There have been two important reforms announced, one in the EU and other in the IMF, that many investors may have missed due to the carnage in the markets. 

While the economic challenges that Europe faces remain potent, the refugee problem appears more pressing. Tomorrow the flash January PMIs from the eurozone are expected to slip a little, but the composite will likely remain near the multi-year high matched in December. This suggests growth is steady. 

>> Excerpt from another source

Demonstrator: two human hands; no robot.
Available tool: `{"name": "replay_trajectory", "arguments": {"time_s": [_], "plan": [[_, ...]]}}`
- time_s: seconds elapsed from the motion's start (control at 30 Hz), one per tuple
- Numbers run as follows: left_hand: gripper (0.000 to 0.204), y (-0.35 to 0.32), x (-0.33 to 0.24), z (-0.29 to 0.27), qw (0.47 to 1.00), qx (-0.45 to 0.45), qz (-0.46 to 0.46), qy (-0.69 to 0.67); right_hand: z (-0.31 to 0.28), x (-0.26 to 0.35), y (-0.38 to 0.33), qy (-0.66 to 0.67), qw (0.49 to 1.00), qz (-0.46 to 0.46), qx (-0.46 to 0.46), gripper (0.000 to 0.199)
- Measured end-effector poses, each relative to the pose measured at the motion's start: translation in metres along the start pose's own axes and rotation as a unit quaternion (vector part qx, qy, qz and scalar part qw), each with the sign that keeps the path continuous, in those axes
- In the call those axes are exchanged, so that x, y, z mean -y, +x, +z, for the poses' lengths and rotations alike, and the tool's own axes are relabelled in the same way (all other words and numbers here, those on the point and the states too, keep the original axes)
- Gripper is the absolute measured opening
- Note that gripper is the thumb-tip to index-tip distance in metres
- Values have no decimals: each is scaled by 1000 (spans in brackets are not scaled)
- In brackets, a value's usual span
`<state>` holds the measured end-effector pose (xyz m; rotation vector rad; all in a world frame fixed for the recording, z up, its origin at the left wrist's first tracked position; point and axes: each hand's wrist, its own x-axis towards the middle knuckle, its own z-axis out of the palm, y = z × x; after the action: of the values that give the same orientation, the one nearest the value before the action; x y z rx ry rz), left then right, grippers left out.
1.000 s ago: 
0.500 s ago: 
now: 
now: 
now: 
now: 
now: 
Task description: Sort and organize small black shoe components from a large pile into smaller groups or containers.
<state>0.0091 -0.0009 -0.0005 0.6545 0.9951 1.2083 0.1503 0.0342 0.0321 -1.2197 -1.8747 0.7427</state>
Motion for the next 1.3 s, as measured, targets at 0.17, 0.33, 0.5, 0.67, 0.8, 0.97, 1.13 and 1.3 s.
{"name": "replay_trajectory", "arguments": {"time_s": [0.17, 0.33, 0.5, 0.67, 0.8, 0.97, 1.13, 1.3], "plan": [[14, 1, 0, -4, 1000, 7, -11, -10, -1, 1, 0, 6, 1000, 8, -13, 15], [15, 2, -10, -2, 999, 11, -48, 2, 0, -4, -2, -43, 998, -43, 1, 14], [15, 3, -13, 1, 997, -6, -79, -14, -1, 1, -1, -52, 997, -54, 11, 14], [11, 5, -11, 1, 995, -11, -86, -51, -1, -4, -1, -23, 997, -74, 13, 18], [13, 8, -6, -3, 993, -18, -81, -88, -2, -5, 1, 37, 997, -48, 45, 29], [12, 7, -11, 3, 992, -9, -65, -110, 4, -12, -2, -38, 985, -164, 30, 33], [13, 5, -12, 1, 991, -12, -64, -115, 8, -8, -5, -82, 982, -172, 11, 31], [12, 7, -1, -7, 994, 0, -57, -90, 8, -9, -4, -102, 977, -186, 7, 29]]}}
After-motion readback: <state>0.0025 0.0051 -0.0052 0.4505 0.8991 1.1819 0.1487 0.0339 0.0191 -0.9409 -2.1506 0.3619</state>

The EU prides itself on its rules-based regime. One of the rules that makes it difficult to deal with the flood of refugees and asylum-seekers calls for the country of initial entry is responsible. Given where the refugees are fleeing, Italy and Greece are often the first country of entry but are ill-positioned to cope with expenses. Greece’s travails are well appreciated.  Italy, which has kept its budget deficit at 3% of GDP or lower for the past three years, is under pressure from the EU to reduce its debt levels. Reports suggest that last year 850k asylum seekers flocked to Greece, and another 200k went to Italy. 

Refugees are to be registered (largely a photographed and fingerprinted) and the point of embarkation is to provide the welfare. However, given the poor conditions in Greece and Italy, and better conditions elsewhere, the system has been gamed. Many refugees are reluctant to be registered in Greece and Italy. Local officials often see this in their interest as well. 

Migrants registered in one country and found in another EU country can be sent back to the first country. Since 2003, for example, reports suggest that the UK has sent 12,000 asylum-seekers back to the country of initial entry to the EU.  However, many countries do not appear to bother as it can be time-consuming and costly. One study found that in 2013, only 16k of a 76k requests acted upon.